Re: "Theory informs practice" - OK?
|From:||Jörg Rhiemeier <joerg_rhiemeier@...>|
|Date:||Thursday, November 20, 2008, 20:13|
On Sun, 16 Nov 2008 10:00:37 -0500, Jim Henry wrote:
> In designing an engelang, I'm apt to look for ways to mark
> distinctions like the one you mentioned which seem logically
> or philosophically important but which few if any natlangs bother
> to grammaticalize.
Yes. Engelangs allow for much experimentation, and it is
their unique distinctions and other features that make them
interesting. They are not expected to work like human
natural languages. Instead, a good engelang is based on a
well-defined design principle which is rigorously followed
through, without the layers of remnants of unproductive
mechanisms which are so characteristic of natlangs.
> In designing a naturalistic human artlang,
> not so much.
A naturalistic human artlang should look like a human natural
language.
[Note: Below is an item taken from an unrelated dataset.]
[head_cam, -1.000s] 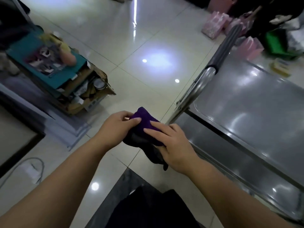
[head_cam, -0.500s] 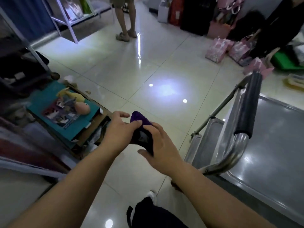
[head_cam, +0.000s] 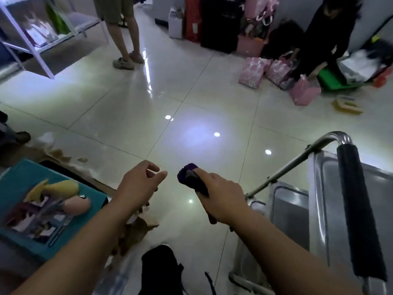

This *does* allow some room for interesting
distinctions (AFMOCL: degrees of volition in Old Albic), but
they should not do things one would never expect in a human
> For an exolang, probably somewhere in between
> -- looking to theory (not just in linguistics but in philosophy and
> math) for ideas about distinctions alien languages might make
> that human languages don't, for instance, but still assuming
> those alien languages will evolve ad-hoc into messy, irregular
> sets of trade-offs between conciseness and expressivity
> and not tend toward an extreme like an engelang.
Yes. We know nothing about alien languages, but there are
a few things we can probably safely expect from them.
Their range of features is certainly wider than what can
be found in human natlangs, and many will be much "wilder"
than we can imagine. Yet, there are some features a fully
functional language logically must have, and we can expect
alien natlangs to have *evolved* like human natlangs, which
means layers upon layers of relics of patterns no longer
productive and all that, so they won't look like engelangs.